Steve Tobin built a band that technically shouldn't exist. Black Sky Anthem is proof he was right to keep going anyway.

There's a moment in any conversation with Tobin where the nu-metal frontman stops being quotable and starts being philosophical — and the line between the two is thinner than you'd expect. He's talking about the world getting better, about what happens to Fatal Switch if the chaos that feeds their music somehow recedes, and he lands on this: "What happens when you fill a wine glass with water and hit the side with a fork? It lets out a certain tone, a certain frequency. Take some water out and hit it again, and the pitch changes." He pauses. "Our music resonates at the frequency of everything wrong with the world right now. Sadly, I don't see that frequency changing in my lifetime. Maybe not ever." Welcome to Black Sky Anthem.

The new album — out Jun. 26, 2026 — is the second full-length from Fatal Switch, a Montreal nu-metal outfit that blends rapcore bite with post-hardcore weight and a lyrical fixation on systems failing people in real time. It's the first record they've made as an actual band.

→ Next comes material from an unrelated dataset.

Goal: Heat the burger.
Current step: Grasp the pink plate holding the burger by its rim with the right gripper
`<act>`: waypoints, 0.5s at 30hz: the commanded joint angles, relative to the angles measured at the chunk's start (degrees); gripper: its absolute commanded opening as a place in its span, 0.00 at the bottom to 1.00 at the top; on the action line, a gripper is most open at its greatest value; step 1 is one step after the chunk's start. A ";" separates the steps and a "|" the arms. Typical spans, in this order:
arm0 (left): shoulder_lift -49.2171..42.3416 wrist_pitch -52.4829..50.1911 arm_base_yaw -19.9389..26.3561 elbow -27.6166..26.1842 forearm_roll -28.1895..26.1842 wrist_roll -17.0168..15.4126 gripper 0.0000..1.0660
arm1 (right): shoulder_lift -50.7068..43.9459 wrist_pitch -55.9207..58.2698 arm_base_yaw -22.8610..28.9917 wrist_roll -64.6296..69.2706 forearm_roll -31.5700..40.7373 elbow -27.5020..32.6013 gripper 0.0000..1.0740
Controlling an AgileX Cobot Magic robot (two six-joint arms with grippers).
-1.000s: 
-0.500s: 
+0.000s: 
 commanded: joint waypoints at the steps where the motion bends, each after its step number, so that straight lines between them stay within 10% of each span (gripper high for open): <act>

Tobin on vocals, Ralph A. Samah on drums, David Vigliotti on bass and Max Rope on guitar walked into Uplift Recording Studios as a unified lineup and walked out with the most cohesive thing any configuration of Fatal Switch has produced. More than 50 songs were written to get there. Producer Kevin Jardine — guitarist of Montreal's own Slaves on Dope, with production credits spanning members of Korn, Papa Roach, Limp Bizkit, Faith No More, Cypress Hill, Beastie Boys, Mastodon and Run-DMC — helped shape the final 10 into something with edges sharp enough to draw blood and hooks sturdy enough to survive repeated contact.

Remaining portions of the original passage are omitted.